* **INSTRUCTIONS FOR THE TASK**: Find how many lines in the material below hold the word "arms". Reply with that figure alone.

BEGIN

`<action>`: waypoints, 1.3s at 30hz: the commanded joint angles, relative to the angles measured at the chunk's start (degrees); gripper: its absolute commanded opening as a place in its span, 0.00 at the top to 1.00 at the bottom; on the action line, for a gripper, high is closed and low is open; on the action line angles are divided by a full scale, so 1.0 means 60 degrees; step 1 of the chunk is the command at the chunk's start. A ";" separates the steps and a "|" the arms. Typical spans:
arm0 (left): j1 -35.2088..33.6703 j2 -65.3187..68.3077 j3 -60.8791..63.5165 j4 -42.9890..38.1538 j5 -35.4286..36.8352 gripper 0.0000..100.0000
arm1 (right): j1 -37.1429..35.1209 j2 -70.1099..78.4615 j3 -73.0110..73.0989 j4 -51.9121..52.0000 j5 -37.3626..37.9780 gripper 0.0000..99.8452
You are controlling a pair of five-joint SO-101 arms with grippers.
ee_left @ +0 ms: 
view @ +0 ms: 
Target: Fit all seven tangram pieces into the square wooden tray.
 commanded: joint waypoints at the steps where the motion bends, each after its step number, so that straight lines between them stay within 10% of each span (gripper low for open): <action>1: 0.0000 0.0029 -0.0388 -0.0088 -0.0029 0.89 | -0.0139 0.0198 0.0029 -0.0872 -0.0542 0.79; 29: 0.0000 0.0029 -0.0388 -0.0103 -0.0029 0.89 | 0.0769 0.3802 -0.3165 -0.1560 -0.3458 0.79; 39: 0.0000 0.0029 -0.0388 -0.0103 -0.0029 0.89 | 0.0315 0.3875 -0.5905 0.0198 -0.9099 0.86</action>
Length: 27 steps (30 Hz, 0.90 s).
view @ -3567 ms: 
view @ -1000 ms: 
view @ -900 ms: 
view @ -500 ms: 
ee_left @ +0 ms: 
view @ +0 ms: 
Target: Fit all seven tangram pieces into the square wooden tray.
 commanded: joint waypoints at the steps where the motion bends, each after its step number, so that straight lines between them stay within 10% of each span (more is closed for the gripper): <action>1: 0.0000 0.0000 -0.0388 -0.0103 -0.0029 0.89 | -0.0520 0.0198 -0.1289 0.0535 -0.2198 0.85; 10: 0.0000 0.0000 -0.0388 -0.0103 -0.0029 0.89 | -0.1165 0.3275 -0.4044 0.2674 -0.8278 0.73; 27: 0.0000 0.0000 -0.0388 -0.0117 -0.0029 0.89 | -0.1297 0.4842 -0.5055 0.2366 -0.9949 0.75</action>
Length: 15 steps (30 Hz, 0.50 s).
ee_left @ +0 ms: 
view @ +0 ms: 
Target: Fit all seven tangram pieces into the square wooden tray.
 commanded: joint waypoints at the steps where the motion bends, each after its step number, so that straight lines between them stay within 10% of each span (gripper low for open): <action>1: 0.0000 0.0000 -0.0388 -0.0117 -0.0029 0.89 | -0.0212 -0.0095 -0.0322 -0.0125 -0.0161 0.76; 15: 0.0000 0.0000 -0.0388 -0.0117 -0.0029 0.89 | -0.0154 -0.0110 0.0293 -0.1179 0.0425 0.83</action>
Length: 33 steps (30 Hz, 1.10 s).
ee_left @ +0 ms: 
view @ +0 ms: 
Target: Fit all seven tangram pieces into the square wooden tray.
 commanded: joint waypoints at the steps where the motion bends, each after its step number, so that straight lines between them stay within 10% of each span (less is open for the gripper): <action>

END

* **SOLVED PROBLEM**: 2